J.H. - N'importe comment la musique Pop nous influence et n'est pas vieux jeu. Moi, je comprends bien la musique Pop. Ce que je regrette, c'est ce qu'il y a de belles choses de faites, mais il y en a encore de mauvaises...
- Comme chez les accordéonistes...
J.H. - Exactement. Hier soir, j'ai regardé " Deux sur la deux " J'ai vu la Garde Républicaine avec un orchestre Pop : ça c'est sensationnel ! Croyez-moi, faut le faire.
Pour terminer, je ne vous cacherai pas que je n'apprécie pas particulièrement l'accordéon, tant pis !... Qu'est-ce que vous trouvez à cet instrument qui, pour moi, est surtout un instrument " d'accord ", son nom semble le confirmer, alors qu'on en a fait plutôt un instrument de soliste ?...
J.H. - Le mot d'accord, parce que la main gauche fait les accords ; vous appuyez sur un bouton et ils sont tous faits. Je ne vois pas pourquoi on ne l'aurait pas appelé accordéon...

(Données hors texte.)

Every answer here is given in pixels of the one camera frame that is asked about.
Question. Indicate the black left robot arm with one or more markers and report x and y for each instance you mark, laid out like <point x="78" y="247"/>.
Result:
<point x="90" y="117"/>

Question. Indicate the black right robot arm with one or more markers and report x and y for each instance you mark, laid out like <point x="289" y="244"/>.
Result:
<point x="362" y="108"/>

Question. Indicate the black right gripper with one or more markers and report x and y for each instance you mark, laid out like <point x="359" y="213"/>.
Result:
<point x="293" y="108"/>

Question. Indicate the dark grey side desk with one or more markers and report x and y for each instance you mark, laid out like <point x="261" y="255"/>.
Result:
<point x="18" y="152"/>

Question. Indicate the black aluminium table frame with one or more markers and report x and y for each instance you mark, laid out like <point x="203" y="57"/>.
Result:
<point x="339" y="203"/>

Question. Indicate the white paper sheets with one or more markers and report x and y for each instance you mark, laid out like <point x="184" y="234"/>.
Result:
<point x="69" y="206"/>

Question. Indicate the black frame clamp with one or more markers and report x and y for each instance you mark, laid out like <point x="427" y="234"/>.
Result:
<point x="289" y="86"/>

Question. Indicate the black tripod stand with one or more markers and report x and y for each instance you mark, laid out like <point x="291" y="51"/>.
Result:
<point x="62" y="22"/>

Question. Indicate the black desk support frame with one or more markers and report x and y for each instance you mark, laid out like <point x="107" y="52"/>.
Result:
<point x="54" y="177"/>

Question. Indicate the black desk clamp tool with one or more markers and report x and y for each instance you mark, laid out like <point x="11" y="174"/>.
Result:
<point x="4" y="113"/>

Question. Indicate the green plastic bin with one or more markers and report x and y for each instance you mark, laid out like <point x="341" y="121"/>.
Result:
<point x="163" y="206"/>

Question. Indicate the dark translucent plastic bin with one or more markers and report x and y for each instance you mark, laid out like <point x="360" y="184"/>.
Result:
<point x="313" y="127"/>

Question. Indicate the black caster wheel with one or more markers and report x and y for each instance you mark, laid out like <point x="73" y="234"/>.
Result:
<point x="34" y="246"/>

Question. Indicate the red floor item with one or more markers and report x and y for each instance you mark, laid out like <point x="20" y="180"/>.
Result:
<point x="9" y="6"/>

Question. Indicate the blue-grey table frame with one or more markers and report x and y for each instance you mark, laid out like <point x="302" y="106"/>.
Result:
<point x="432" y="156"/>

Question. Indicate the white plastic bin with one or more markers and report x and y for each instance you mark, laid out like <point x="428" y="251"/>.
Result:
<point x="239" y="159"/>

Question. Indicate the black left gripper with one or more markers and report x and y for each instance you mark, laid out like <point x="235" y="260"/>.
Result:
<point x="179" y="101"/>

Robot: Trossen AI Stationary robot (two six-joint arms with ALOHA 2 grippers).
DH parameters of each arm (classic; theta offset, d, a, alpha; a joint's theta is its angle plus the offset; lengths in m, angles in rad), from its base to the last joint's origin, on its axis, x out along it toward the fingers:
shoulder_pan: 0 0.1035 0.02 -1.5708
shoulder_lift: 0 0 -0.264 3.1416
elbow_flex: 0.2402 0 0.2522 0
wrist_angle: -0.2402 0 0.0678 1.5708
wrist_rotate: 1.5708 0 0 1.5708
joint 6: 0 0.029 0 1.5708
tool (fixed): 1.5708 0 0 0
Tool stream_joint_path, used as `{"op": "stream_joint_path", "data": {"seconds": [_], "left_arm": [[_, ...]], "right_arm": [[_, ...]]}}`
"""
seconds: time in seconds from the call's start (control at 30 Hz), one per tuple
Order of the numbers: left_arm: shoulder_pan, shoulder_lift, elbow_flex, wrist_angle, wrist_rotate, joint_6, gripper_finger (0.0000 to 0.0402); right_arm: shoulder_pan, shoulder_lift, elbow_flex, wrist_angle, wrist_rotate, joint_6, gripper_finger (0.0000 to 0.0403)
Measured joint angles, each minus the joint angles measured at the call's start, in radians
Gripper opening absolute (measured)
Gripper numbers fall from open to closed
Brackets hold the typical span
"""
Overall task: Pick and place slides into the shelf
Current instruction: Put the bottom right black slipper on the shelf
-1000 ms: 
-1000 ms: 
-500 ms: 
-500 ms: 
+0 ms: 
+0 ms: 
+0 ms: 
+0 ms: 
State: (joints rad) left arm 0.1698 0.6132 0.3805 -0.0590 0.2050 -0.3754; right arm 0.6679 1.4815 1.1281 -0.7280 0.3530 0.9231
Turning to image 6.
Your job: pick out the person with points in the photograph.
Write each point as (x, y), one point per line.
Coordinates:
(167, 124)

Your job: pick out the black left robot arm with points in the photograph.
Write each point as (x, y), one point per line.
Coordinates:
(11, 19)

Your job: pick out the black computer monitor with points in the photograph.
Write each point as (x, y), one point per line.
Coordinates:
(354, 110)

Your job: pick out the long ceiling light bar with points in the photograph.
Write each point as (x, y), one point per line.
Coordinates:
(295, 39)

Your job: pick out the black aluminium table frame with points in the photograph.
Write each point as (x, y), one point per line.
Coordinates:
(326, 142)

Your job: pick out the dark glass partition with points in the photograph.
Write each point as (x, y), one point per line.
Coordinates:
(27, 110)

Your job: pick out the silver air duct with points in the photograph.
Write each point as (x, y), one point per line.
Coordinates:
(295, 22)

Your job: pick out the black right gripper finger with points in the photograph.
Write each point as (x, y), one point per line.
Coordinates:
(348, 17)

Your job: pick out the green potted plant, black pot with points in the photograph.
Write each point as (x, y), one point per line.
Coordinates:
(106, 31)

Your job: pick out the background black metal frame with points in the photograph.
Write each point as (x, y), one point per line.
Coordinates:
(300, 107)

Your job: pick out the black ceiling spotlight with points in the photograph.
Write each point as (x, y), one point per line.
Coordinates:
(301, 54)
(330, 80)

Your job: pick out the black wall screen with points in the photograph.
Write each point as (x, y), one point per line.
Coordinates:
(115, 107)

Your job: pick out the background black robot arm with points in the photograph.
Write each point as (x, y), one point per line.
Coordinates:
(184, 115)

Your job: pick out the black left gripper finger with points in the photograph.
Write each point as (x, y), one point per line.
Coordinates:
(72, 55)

-Mais qu'est-ce que vous y trouvez ?
J.H. - On peut faire de tout avec : vous en avez qui font du classique... bien sûr certains le critiquent : l'accordéon n'est pas fait pour du classique, mais il y en a qui le font très bien.
Pour moi, l'accordéon permet de traduire la joie, c'est la joie de vivre !... Par exemple, vous avez le réveille-matin à 6 h., par Verschuren, à Europe ; il n'y a pas de problème, ça vous réveille de bonne humeur.
- En résumé, pour vous, l'accordéon est un instrument qui vous rend pleinement vous-même.
J.H. - C'est cela, quand je joue de l'accordéon, j'aimerais que ce qui sort de l'instrument transmette ma joie, mon allégresse à tout le monde.